Don’t Settle For Survival: The economic backdrop for the past several years has put many industry players in survival mode. Several have not emerged, and few have truly prospered. What is clear going forward is that settling for survival is not going to be a winning strategy for anyone. There are deals to be made, business models to be built, innovations to be imagined and opportunities to be seized that only come about at true inflection points. With DOOH feeling like it is very much at the edge of an inflection, now is not the time to think small. With apologies to Justin Hayward of The Moody Blues, the tide is turning (although not so slowly), and we are all part of a fire that is burning. Settle for survival, and you risk being a bystander as others build a another day from the ashes.
Don’t Settle, Period: The ethos of settling in itself creates a culture and expectation of underperforming.
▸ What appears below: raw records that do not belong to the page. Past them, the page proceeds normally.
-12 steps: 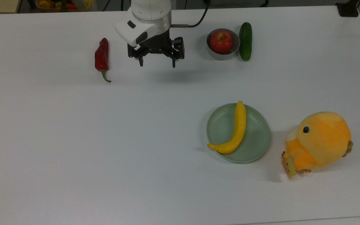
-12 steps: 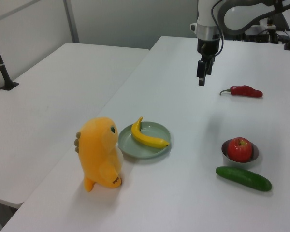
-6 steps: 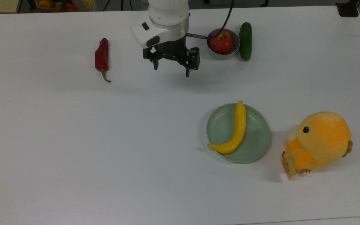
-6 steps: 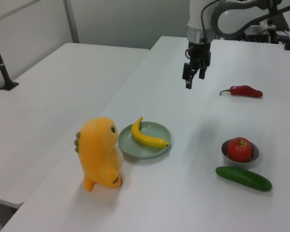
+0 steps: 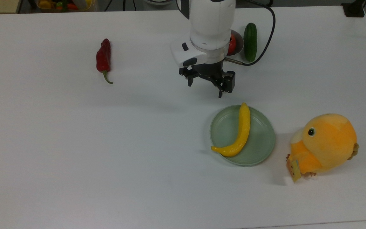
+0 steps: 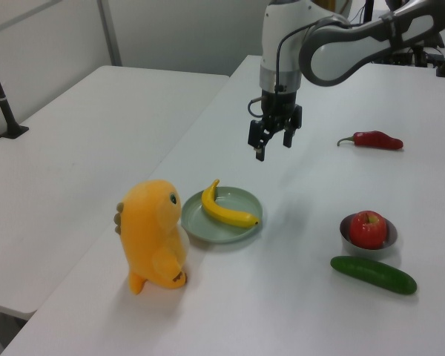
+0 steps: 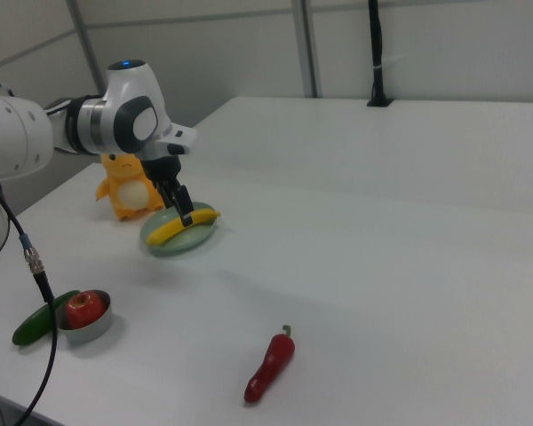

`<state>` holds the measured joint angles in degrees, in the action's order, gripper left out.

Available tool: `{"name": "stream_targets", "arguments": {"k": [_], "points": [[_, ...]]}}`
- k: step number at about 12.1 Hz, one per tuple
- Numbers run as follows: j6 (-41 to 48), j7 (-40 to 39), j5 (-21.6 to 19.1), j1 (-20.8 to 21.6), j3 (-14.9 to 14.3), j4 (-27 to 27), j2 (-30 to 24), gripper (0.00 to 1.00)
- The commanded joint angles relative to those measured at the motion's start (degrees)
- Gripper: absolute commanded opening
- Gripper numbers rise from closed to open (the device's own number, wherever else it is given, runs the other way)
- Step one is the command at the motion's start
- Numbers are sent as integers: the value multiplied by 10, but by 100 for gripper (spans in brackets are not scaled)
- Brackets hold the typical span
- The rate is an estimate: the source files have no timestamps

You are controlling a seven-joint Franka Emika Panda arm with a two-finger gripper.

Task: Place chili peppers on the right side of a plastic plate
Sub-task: 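Swing the gripper over the red chili pepper and lower onto it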

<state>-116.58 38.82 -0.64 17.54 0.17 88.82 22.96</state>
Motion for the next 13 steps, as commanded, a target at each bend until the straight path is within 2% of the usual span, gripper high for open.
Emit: {"name": "stream_targets", "arguments": {"k": [1, 5, 7, 8, 10, 13], "points": [[-2, -15, -1, -2, 2, 0, -19, 100], [44, -213, 11, -49, -7, 109, -126, 100], [55, -289, 24, -52, -43, 179, -181, 100], [54, -324, 44, -48, -65, 214, -200, 100], [48, -363, 76, -47, -103, 254, -209, 100], [41, -428, 123, -52, -151, 283, -200, 100]]}}
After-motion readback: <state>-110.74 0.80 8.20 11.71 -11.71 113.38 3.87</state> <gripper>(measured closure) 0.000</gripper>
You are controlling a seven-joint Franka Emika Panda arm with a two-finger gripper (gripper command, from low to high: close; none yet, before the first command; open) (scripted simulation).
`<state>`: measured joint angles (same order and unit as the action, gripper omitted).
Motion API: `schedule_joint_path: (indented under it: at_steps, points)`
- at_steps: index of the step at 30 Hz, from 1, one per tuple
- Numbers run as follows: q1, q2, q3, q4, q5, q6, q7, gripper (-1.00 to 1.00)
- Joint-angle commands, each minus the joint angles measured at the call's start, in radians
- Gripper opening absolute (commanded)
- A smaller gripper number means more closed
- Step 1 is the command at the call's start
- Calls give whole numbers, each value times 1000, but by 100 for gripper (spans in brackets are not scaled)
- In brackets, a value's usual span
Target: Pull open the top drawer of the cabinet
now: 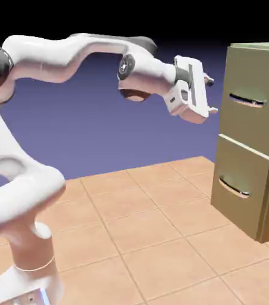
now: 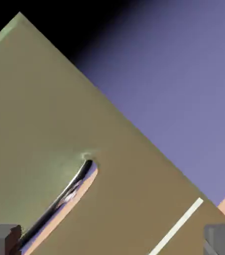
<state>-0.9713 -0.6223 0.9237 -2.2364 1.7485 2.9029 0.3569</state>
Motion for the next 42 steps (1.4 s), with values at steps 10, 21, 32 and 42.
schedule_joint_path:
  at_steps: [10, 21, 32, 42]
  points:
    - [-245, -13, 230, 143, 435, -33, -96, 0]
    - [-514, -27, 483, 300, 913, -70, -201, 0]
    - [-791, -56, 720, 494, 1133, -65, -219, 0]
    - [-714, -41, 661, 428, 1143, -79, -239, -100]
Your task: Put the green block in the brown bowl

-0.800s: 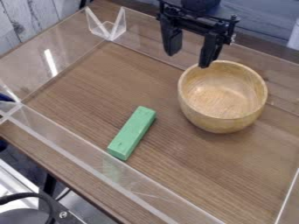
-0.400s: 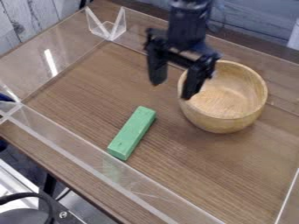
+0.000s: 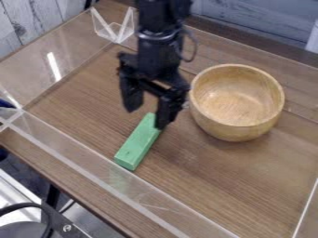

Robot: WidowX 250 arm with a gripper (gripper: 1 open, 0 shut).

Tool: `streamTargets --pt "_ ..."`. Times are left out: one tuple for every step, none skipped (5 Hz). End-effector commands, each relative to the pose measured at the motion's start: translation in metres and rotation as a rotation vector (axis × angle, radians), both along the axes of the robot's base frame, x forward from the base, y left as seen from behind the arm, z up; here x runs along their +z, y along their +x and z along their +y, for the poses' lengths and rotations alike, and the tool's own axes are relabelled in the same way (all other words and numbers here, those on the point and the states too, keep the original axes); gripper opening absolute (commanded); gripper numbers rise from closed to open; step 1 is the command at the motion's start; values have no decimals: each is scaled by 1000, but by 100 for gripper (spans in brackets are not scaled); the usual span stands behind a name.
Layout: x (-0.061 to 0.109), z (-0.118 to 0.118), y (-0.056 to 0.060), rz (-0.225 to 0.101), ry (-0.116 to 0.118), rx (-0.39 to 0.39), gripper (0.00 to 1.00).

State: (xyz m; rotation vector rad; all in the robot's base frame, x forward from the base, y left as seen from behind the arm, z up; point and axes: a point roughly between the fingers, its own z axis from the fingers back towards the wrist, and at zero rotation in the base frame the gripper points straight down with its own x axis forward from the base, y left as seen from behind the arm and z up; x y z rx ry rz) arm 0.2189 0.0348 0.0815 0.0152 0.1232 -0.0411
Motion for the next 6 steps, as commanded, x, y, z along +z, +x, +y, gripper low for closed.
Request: streamTargets --pt "0 13 -3 -61 15 -10 100" --pt "-13 18 -9 -78 12 -18 100" --pt "-18 16 -11 -91 4 -26 100" --pt "-21 12 -11 -102 -7 -26 100" --pt "-22 9 -9 -113 -18 -26 100" --pt "-23 6 -8 -124 -30 -26 100"
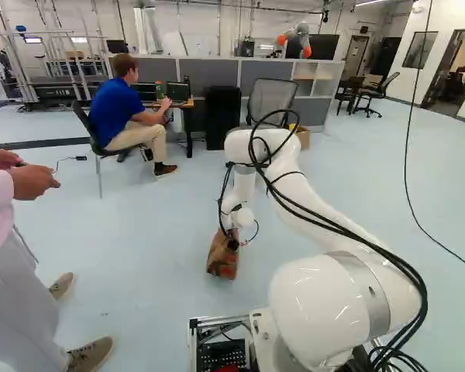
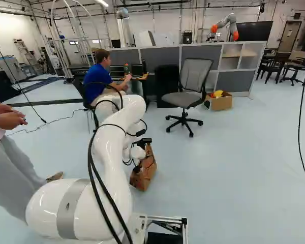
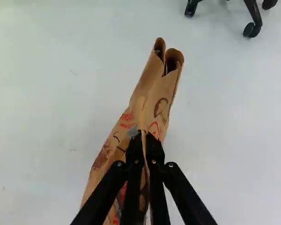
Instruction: Pick up the grocery bag from the ground
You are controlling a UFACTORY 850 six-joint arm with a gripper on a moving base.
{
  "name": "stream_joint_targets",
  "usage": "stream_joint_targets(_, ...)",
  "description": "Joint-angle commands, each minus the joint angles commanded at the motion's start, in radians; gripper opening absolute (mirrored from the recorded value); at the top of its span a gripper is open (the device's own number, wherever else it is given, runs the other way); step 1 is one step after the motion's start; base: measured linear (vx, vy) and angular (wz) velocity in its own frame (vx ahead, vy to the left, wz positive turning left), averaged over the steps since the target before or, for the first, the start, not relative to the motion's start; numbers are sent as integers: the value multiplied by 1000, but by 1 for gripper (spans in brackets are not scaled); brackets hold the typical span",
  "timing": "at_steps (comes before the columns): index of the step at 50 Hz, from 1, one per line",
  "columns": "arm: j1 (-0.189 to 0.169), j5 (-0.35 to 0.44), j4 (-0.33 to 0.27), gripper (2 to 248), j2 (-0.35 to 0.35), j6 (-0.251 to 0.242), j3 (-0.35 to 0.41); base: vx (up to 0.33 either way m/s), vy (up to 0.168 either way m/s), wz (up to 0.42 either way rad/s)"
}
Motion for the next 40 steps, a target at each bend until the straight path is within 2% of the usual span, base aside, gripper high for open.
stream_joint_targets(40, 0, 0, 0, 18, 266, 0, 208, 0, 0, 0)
Think about both great companies and oppressive companies that you know or may have worked for. Chances are you will agree that the great organizations are filled from top to bottom with people who don’t settle for a role, who won’t settle for status quo, and don’t settle for “maybe”. People, companies and even industries that don’t settle have the best chance to advance, innovate and win.
Life and business are indeed full of tradeoffs, and choices must often be made that are not easy. Challenge yourself, your team and your partners to examine decisions made for evidence of settling. Maybe then you won’t have to settle for a good 2013. Make it a great one.